Problem description> In the material below, find the line that contains "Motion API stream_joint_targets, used" and the line that contains "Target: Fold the", then write out exactly those two lines and everything between them.

Data supplied>
════════════════════
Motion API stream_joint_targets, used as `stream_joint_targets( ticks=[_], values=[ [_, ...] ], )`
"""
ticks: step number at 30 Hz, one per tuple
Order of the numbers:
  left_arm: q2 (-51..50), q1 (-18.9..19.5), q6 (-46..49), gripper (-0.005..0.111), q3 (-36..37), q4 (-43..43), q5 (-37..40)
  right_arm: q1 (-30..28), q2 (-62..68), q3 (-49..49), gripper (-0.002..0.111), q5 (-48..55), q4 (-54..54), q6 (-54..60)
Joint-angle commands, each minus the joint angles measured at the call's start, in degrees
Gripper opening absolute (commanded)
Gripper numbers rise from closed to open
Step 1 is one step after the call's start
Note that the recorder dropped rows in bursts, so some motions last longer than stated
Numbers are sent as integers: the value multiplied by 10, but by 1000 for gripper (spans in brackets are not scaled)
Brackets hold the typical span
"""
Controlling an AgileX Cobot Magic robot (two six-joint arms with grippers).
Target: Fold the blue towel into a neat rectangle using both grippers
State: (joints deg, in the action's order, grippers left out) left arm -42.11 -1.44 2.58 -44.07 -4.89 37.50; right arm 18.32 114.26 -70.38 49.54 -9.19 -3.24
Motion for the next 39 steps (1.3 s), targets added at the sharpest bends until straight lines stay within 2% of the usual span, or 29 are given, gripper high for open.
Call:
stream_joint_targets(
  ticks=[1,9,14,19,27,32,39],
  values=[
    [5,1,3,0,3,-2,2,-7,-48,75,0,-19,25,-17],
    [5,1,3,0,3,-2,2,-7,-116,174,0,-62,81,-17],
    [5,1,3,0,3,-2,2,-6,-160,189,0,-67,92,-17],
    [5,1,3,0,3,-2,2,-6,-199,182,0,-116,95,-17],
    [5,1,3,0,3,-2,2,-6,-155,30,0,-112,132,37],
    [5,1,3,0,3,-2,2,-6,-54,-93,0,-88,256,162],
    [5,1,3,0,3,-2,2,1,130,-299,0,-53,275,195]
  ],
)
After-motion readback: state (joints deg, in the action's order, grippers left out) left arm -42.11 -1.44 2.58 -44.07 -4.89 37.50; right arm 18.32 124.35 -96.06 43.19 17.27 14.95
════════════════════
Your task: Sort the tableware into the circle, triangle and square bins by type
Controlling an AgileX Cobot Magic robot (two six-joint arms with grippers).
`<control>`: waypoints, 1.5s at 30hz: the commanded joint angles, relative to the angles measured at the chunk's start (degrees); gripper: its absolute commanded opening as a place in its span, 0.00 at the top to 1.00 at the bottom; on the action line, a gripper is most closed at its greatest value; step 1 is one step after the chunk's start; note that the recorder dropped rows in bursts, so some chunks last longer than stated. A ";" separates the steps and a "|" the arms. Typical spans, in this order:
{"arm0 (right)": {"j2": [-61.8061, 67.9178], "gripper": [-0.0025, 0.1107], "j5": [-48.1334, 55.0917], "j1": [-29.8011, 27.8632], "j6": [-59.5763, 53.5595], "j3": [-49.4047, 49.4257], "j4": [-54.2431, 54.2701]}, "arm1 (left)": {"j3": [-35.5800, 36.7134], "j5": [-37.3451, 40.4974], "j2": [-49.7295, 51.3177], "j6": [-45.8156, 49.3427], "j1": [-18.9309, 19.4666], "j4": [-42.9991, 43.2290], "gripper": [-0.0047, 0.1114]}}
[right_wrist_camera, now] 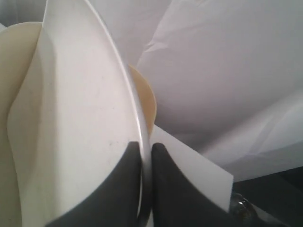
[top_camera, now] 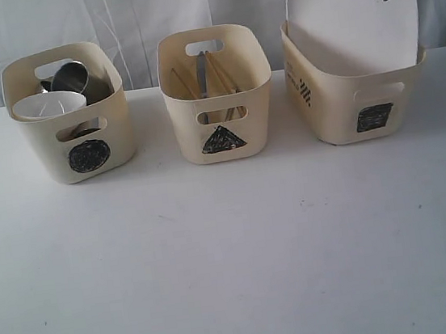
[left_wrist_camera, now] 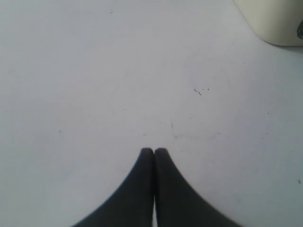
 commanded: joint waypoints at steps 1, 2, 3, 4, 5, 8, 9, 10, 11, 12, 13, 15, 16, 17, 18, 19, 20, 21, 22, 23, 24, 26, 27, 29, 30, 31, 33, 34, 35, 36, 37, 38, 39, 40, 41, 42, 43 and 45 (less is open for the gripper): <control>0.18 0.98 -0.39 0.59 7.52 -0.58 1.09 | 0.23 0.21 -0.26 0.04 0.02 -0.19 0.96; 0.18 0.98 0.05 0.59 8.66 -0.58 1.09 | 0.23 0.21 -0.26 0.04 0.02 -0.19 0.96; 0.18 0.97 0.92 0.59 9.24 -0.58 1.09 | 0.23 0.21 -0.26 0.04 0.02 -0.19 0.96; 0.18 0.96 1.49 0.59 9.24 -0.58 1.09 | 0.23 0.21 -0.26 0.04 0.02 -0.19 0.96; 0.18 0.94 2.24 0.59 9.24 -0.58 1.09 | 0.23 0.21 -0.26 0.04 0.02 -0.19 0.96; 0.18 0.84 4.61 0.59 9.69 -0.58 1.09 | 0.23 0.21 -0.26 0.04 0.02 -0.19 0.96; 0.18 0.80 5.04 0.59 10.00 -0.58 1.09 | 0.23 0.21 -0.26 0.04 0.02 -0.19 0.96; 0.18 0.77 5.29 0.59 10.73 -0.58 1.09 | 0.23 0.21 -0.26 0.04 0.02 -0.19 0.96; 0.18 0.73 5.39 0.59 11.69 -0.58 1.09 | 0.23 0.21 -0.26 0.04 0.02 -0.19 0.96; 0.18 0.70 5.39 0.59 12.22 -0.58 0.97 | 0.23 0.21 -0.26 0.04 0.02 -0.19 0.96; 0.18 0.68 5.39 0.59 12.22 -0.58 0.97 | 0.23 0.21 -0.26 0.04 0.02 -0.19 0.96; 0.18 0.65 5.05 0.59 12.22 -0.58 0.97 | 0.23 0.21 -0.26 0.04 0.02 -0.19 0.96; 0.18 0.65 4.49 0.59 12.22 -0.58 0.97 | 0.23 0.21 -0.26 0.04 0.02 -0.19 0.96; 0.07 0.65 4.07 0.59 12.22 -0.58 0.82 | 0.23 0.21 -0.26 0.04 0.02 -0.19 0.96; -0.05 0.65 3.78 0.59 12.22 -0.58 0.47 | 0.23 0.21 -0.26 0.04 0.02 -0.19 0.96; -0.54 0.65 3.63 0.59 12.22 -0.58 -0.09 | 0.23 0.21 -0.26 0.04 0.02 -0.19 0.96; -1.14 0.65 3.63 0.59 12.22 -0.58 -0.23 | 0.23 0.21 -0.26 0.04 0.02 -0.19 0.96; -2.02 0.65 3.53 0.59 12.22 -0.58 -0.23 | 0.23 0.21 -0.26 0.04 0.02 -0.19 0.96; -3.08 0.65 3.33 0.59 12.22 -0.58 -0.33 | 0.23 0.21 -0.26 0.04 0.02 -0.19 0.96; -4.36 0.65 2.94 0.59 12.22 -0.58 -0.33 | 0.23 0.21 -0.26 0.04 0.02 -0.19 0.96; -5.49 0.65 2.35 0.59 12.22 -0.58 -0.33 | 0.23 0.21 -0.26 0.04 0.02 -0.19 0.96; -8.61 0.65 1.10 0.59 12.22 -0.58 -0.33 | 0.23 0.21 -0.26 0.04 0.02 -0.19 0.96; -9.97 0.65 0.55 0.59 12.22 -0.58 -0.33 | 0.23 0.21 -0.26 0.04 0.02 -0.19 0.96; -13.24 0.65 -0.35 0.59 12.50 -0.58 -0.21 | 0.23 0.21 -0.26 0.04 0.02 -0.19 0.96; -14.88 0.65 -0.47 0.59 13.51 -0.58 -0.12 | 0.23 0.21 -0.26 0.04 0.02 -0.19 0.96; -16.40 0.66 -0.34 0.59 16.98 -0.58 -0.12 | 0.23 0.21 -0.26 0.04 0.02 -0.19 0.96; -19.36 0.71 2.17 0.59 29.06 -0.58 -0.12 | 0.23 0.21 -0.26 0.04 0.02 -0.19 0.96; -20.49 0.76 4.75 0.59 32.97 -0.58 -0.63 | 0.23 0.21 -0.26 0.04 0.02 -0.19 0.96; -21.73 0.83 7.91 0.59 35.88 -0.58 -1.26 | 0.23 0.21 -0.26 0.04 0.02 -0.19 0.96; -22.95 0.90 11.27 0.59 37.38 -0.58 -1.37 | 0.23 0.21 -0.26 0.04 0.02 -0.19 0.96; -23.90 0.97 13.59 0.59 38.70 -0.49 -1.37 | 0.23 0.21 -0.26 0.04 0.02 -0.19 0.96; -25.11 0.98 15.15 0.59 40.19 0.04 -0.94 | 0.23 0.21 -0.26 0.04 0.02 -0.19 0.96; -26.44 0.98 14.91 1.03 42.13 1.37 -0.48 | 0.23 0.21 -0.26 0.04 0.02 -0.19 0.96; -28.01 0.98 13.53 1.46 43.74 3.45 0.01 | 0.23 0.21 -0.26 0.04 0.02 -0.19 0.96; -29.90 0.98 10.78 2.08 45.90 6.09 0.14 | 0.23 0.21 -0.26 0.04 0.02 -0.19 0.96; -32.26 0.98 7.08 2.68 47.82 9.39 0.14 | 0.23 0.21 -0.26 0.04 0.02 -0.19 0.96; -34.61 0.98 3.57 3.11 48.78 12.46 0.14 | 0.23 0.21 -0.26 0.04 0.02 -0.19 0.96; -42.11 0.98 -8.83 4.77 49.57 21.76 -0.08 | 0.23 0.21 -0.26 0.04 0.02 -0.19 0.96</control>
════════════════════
Solved exercise>
Motion API stream_joint_targets, used as `stream_joint_targets( ticks=[_], values=[ [_, ...] ], )`
"""
ticks: step number at 30 Hz, one per tuple
Order of the numbers:
  left_arm: q2 (-51..50), q1 (-18.9..19.5), q6 (-46..49), gripper (-0.005..0.111), q3 (-36..37), q4 (-43..43), q5 (-37..40)
  right_arm: q1 (-30..28), q2 (-62..68), q3 (-49..49), gripper (-0.002..0.111), q5 (-48..55), q4 (-54..54), q6 (-54..60)
Joint-angle commands, each minus the joint angles measured at the call's start, in degrees
Gripper opening absolute (commanded)
Gripper numbers rise from closed to open
Step 1 is one step after the call's start
Note that the recorder dropped rows in bursts, so some motions last longer than stated
Numbers are sent as integers: the value multiplied by 10, but by 1000 for gripper (spans in brackets are not scaled)
Brackets hold the typical span
"""
Controlling an AgileX Cobot Magic robot (two six-joint arms with grippers).
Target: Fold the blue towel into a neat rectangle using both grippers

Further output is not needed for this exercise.